> **Exercise goal**
Write out the data below exactly, from its first line to the line containing "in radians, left", that line included.

Start of Supplied data

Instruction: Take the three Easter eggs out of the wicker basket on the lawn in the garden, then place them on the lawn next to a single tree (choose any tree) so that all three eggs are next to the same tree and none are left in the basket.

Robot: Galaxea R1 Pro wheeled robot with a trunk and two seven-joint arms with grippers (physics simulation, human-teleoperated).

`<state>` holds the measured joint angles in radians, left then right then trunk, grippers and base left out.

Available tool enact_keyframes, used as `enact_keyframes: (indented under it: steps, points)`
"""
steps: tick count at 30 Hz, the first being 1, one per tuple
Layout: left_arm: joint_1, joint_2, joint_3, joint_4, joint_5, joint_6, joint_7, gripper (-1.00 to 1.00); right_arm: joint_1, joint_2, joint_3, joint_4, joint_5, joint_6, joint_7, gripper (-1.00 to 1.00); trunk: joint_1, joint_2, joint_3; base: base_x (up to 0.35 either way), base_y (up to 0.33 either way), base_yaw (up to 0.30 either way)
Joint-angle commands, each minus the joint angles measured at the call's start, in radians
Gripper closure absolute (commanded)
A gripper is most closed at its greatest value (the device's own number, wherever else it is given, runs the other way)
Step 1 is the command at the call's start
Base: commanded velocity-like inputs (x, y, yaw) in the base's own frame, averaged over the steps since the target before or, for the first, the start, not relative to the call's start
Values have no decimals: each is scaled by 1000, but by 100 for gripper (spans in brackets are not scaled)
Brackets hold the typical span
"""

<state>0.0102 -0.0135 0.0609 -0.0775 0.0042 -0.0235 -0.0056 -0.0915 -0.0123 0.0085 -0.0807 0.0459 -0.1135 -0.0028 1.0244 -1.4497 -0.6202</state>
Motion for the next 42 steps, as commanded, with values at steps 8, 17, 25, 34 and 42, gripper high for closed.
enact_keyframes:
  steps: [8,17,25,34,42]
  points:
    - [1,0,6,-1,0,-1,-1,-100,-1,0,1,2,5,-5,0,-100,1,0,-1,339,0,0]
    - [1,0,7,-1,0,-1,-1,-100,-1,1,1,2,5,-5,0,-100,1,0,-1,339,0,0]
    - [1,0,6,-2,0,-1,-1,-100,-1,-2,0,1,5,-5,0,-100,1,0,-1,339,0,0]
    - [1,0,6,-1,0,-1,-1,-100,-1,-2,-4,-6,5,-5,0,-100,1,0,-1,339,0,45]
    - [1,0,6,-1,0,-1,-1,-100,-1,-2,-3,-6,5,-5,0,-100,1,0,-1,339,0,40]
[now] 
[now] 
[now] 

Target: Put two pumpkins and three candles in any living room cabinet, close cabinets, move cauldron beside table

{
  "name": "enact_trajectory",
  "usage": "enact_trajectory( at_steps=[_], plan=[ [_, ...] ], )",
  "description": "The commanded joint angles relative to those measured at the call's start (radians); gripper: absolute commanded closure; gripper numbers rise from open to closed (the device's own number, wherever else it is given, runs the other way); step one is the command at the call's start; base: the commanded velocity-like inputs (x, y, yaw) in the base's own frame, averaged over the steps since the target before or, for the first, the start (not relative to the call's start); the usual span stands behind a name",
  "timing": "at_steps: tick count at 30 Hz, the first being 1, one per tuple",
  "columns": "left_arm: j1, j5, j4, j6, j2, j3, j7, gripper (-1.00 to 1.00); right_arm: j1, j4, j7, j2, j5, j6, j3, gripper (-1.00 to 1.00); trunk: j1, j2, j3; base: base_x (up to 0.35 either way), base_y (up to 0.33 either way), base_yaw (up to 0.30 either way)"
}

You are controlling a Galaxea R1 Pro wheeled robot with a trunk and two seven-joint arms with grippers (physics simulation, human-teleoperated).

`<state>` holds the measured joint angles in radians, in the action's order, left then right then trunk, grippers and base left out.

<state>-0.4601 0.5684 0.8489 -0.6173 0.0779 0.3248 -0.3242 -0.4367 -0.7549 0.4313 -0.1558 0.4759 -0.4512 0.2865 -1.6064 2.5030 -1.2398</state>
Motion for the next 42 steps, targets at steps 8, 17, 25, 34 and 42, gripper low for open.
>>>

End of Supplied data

> **Completed exercise**
Instruction: Take the three Easter eggs out of the wicker basket on the lawn in the garden, then place them on the lawn next to a single tree (choose any tree) so that all three eggs are next to the same tree and none are left in the basket.

Robot: Galaxea R1 Pro wheeled robot with a trunk and two seven-joint arms with grippers (physics simulation, human-teleoperated).

`<state>` holds the measured joint angles in radians, left then right then trunk, grippers and base left out.

What came before is the finished answer.